With this essay Levy persuades the readers with the pathos-appeal, trying to get compassion by constantly referring to the horrible actions of the slavery and by having a humorous, down-to-earth angle which the previously mentioned interjection is an example of. Levy uses historical facts by for instance quoting historical texts, and thereby she tries to persuade the receiver using the logos appeal: “Lady Nugent, for example, the wife of the Governor of Jamaica from 1801 to 1805, records in her journal: “The sea was rather rough this evening (…)”” (p. 9, l. 181-185). The fact that Levy employs the logos-appeal in her text, clearly is well-educated in the history of slavery and herself have slave ancestors gives her integrity and makes her seem trustworthy, thus appealing to the readers with the ethos-appeal. The essay of Levy is very personal and biased but she employs a lot of historical knowledge to supply with legitimacy, making the text seem factual and well-considered: “Sometime in the 1500s white Europeans “discovered” the Caribbean islands along with the Americas”. (p. 8, l. 63-65). The personality of the essay of Levy is already made very clear in the beginning, due to the fact that she uses the first person pronouns and refers to her own life in the first paragraph: “Of Jamaican heritage myself, I wondered (…)” (p. 7, l. 11).

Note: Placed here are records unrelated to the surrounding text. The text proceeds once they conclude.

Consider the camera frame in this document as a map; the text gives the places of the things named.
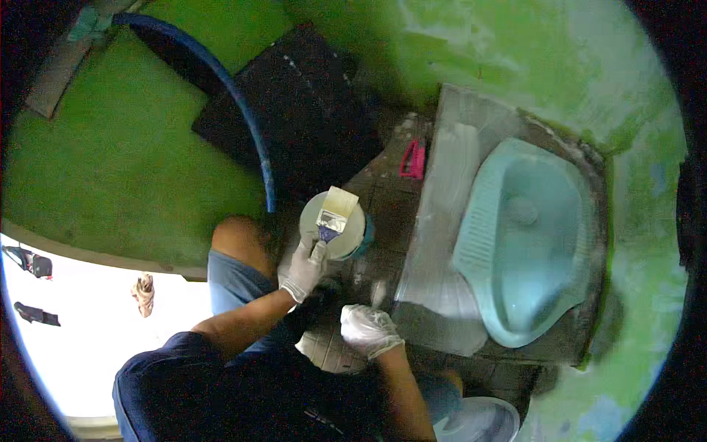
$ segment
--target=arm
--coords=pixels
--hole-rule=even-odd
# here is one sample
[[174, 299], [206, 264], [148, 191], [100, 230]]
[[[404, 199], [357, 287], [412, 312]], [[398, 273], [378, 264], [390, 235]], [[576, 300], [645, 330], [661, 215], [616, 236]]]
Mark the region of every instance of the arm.
[[290, 273], [279, 290], [201, 321], [192, 331], [214, 345], [224, 361], [230, 361], [267, 335], [292, 307], [307, 298], [321, 276], [326, 247], [324, 241], [319, 241], [312, 250], [312, 238], [303, 237], [292, 255]]
[[405, 344], [393, 347], [377, 357], [385, 379], [388, 409], [398, 436], [415, 441], [434, 441], [435, 432], [405, 353]]
[[368, 306], [344, 306], [341, 336], [347, 344], [378, 363], [388, 391], [388, 410], [397, 438], [434, 441], [427, 404], [407, 361], [405, 341], [395, 331], [390, 316]]
[[224, 361], [230, 361], [267, 335], [295, 305], [297, 301], [287, 290], [275, 290], [241, 308], [201, 321], [192, 331], [214, 345]]

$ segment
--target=blue hose
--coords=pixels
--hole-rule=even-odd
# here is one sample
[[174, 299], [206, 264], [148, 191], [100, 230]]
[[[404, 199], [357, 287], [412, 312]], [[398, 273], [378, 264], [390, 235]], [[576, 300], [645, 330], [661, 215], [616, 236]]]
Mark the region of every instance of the blue hose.
[[270, 160], [268, 157], [267, 148], [263, 138], [260, 136], [260, 131], [258, 130], [255, 117], [253, 117], [250, 108], [245, 103], [245, 97], [238, 90], [238, 88], [236, 88], [235, 82], [231, 78], [228, 71], [226, 71], [226, 68], [223, 67], [221, 62], [191, 35], [187, 34], [183, 30], [180, 30], [176, 26], [163, 22], [162, 20], [158, 20], [157, 18], [133, 13], [120, 13], [113, 16], [113, 24], [141, 26], [156, 31], [162, 35], [166, 35], [167, 37], [171, 37], [192, 51], [193, 54], [195, 54], [211, 68], [240, 108], [243, 118], [248, 125], [248, 129], [250, 129], [250, 135], [253, 137], [255, 149], [260, 157], [260, 170], [262, 171], [263, 184], [265, 186], [265, 206], [269, 213], [274, 213], [275, 185], [272, 179], [272, 172], [270, 170]]

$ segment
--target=white bucket
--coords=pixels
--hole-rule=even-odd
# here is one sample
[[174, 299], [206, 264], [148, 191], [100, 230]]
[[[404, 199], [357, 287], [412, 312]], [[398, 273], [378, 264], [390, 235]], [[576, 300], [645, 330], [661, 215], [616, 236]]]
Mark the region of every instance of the white bucket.
[[465, 397], [457, 413], [434, 426], [440, 442], [513, 442], [519, 429], [518, 411], [497, 397]]
[[[327, 192], [322, 192], [310, 199], [300, 215], [300, 235], [310, 235], [314, 238], [319, 236], [319, 228], [317, 227], [317, 217], [319, 210], [324, 204], [327, 197]], [[350, 257], [363, 242], [364, 234], [366, 233], [366, 215], [360, 204], [351, 213], [349, 220], [346, 222], [344, 232], [329, 241], [327, 245], [329, 259], [332, 261], [343, 261]]]

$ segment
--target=pink tool
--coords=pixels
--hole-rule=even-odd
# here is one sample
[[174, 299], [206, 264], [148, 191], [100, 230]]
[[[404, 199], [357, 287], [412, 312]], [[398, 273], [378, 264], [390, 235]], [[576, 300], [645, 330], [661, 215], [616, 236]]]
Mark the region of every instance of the pink tool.
[[410, 144], [407, 145], [400, 162], [399, 175], [416, 180], [425, 178], [425, 145], [420, 144], [417, 139], [410, 141]]

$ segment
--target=light blue squat toilet
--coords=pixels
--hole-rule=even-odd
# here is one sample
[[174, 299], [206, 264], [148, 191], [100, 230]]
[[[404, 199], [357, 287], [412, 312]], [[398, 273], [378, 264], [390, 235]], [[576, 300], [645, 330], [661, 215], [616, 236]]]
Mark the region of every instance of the light blue squat toilet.
[[593, 213], [579, 169], [544, 149], [507, 139], [484, 161], [452, 260], [496, 342], [529, 344], [584, 300]]

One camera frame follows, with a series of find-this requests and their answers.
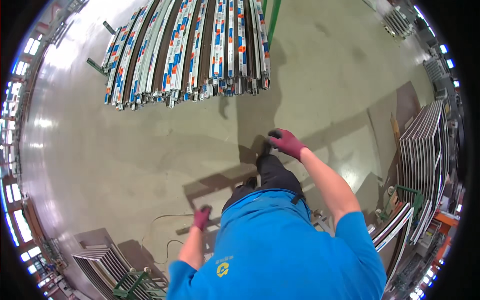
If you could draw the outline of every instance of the worker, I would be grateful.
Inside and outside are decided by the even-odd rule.
[[[268,135],[273,148],[304,165],[333,215],[335,237],[312,226],[299,181],[266,150],[256,162],[261,186],[250,178],[235,189],[205,265],[211,208],[195,211],[169,266],[167,299],[380,299],[385,270],[349,185],[291,132]]]

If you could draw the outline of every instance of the black pants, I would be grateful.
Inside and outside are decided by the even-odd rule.
[[[224,212],[230,205],[245,197],[246,195],[267,189],[285,189],[297,195],[303,195],[300,182],[292,172],[285,169],[278,157],[275,155],[262,155],[256,162],[260,174],[260,187],[254,189],[248,185],[240,185],[235,188],[230,199],[223,206]]]

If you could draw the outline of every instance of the yellow logo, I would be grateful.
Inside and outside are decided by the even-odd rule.
[[[216,269],[216,274],[218,275],[218,277],[222,277],[223,275],[226,275],[228,274],[228,264],[227,263],[222,263],[218,266],[218,268]]]

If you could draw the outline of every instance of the red glove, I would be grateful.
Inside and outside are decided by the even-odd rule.
[[[208,223],[211,211],[212,207],[209,205],[204,205],[200,209],[197,209],[193,213],[193,225],[203,231]]]
[[[300,161],[300,150],[306,146],[290,131],[276,128],[271,130],[268,133],[268,136],[270,136],[268,141],[273,148],[278,148],[280,152],[290,155]]]

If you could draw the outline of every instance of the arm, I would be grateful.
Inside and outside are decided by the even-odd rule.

Then Levy asks what she was supposed to say to the young woman at the conference who was ashamed by her slave ancestry. She furthermore asks the readers why the woman should be proud. Levy states that small but courageous acts of defiance recur through everything she has read of slaves in the Caribbean: “A spirit that would see them endure and ultimately thrive.” She would want the girl to realize what her ancestors created, for instance a sonorous language, festivals of dance, a musical tradition that is practiced all over the world, wonderful cooking, world class athletes and so on: “The are people who, from their tiny islands, have made a mark on the world”. (p. 11, l. 319-321). She ends her essay by saying that The Long Song is her tribute to the people who survived the slavery and built a culture that affects us all in some way. She wishes her novel will be an inspirational story for us all that can make us realize what she would tell the young woman at the conference: “… our slave ancestors were much more than a mute and wretched mass of victims (…) These were people who needed strength, talent, guile and humour just to survive.” (p. 11, l. 326-332).